### What is being asked
Your answer must be the data repeated exactly, with no pictures in it.

(Available data Opens)

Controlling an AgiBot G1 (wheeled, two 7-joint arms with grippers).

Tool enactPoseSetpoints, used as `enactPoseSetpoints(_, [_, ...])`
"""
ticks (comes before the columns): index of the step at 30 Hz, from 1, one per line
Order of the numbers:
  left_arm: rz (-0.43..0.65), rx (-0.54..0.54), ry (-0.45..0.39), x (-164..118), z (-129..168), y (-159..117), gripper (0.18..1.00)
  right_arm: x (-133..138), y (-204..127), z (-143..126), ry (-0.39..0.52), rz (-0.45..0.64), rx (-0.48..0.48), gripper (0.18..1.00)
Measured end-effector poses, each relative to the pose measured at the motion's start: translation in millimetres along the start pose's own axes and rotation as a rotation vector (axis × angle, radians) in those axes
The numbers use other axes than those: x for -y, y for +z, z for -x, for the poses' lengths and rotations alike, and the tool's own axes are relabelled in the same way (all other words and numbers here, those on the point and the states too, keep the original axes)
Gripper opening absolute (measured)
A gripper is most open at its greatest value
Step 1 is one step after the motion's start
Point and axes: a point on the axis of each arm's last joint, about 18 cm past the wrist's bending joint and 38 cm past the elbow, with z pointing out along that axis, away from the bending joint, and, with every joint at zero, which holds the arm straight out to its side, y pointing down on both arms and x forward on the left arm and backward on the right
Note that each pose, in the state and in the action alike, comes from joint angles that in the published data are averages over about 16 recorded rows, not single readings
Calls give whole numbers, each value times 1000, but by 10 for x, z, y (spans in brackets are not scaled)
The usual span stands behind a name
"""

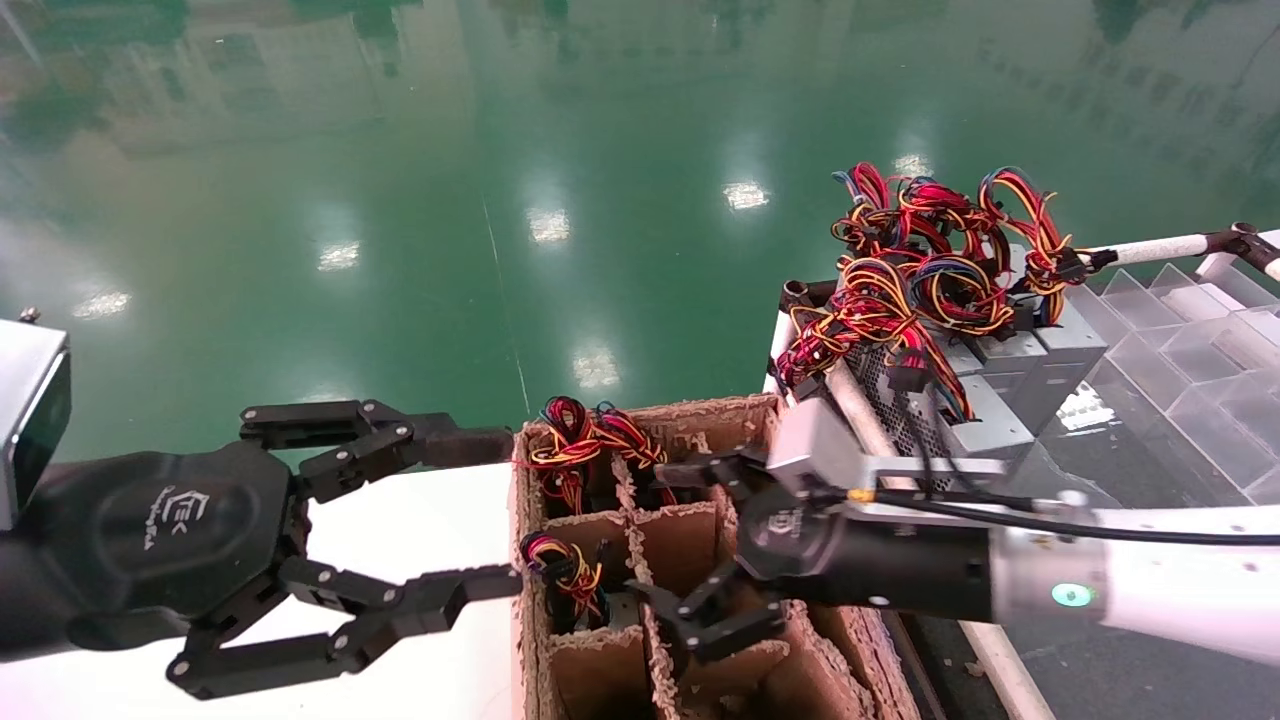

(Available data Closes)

### Response box
Controlling an AgiBot G1 (wheeled, two 7-joint arms with grippers).

Tool enactPoseSetpoints, used as `enactPoseSetpoints(_, [_, ...])`
"""
ticks (comes before the columns): index of the step at 30 Hz, from 1, one per line
Order of the numbers:
  left_arm: rz (-0.43..0.65), rx (-0.54..0.54), ry (-0.45..0.39), x (-164..118), z (-129..168), y (-159..117), gripper (0.18..1.00)
  right_arm: x (-133..138), y (-204..127), z (-143..126), ry (-0.39..0.52), rz (-0.45..0.64), rx (-0.48..0.48), gripper (0.18..1.00)
Measured end-effector poses, each relative to the pose measured at the motion's start: translation in millimetres along the start pose's own axes and rotation as a rotation vector (axis × angle, radians) in those axes
The numbers use other axes than those: x for -y, y for +z, z for -x, for the poses' lengths and rotations alike, and the tool's own axes are relabelled in the same way (all other words and numbers here, those on the point and the states too, keep the original axes)
Gripper opening absolute (measured)
A gripper is most open at its greatest value
Step 1 is one step after the motion's start
Point and axes: a point on the axis of each arm's last joint, about 18 cm past the wrist's bending joint and 38 cm past the elbow, with z pointing out along that axis, away from the bending joint, and, with every joint at zero, which holds the arm straight out to its side, y pointing down on both arms and x forward on the left arm and backward on the right
Note that each pose, in the state and in the action alike, comes from joint angles that in the published data are averages over about 16 recorded rows, not single readings
Calls give whole numbers, each value times 1000, but by 10 for x, z, y (spans in brackets are not scaled)
The usual span stands behind a name
"""

That's the full output for the exercise.